Albertans prefer current car insurance system over potential no-fault structure: Survey
A damaged truck following a crash in southeast Calgary in the summer of 2019 (file)
CALGARY -- According to a new survey, the majority of Albertans are in favour of keeping the current automobile insurance system and allowing the courts to determine just compensation.
Conducted by Nanos Research on behalf of FAIR Alberta, the survey gathered the opinions of Albertans regarding both at-fault and no-fault automobile insurance structures and concluded there is an overwhelming preference for at-fault insurance.
The survey found:
- Albertans are three times more likely to prefer an at-fault insurance system (61 per cent support) over a no-fault system (20 per cent support)
- Albertans are seven times more likely to trust the courts over insurance companies when determining fair compensation for an automobile accident (69 per cent support of the courts vs. 10 per cent support for insurance companies
- A majority of Albertans (70 per cent) would prefer to select their own medical provider while 12 per cent would prefer to have a medical provider appointed by an insurance company and seven per cent would prefer a government-appointed medical provider
The survey was conducted as the provincial government continues to consider adopting a no-fault system.
Nik Nanos, founder and chief data scientist of Nanos Research, says the survey results suggest the move would not have public support.

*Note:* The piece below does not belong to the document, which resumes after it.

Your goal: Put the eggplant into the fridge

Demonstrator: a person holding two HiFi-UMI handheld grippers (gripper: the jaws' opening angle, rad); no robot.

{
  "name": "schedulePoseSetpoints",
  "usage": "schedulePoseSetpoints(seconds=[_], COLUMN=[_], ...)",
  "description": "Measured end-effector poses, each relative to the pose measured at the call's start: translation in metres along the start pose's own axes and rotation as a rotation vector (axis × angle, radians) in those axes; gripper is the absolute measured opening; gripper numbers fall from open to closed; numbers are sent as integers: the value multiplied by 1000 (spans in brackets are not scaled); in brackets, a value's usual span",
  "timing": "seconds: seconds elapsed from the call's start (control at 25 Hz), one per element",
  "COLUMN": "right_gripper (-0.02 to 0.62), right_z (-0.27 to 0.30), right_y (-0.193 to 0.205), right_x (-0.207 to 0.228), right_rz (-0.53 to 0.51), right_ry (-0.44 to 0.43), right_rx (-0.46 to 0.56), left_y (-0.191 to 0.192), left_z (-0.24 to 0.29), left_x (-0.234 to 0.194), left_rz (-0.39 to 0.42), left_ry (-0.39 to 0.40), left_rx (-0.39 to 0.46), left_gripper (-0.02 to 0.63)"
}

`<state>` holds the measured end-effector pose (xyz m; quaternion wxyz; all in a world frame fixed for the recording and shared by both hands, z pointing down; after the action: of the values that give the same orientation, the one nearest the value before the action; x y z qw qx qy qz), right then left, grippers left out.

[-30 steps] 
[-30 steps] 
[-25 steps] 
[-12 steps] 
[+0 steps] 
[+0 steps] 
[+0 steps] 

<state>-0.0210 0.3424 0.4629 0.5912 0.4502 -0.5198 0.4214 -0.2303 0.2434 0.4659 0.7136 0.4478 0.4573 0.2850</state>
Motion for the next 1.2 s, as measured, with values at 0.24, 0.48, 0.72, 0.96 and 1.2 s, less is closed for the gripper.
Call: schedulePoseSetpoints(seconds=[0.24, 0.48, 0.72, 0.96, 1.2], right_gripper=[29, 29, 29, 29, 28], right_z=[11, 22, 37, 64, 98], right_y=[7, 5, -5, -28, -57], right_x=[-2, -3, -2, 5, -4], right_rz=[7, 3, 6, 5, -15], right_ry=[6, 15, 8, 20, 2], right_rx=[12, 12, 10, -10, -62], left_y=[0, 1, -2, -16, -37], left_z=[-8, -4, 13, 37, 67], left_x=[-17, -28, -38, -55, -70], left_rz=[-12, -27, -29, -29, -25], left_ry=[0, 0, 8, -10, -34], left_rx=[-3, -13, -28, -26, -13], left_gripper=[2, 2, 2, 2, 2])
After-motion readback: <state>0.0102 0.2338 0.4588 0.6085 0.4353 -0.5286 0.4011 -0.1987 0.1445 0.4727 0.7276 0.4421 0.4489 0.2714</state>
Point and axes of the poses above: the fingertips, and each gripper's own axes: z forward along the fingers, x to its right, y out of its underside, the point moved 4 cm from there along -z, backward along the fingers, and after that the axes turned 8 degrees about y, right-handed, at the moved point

"For many Albertans talk about the Government of Alberta bringing no fault insurance is probably a head scratcher," said Nanos. "They are three times more likely to prefer the current "at fault" system where they have choice and the courts decide on compensation."
“The results from this survey are quite clear. Albertans much more prefer an "at-fault" insurance system where innocent parties retain the right to sue for compensation."
Nanos Research surveyed 501 Albertans over the age of 18 between June 1 and 4, 2020 and the results were weighted to represent the population of the province.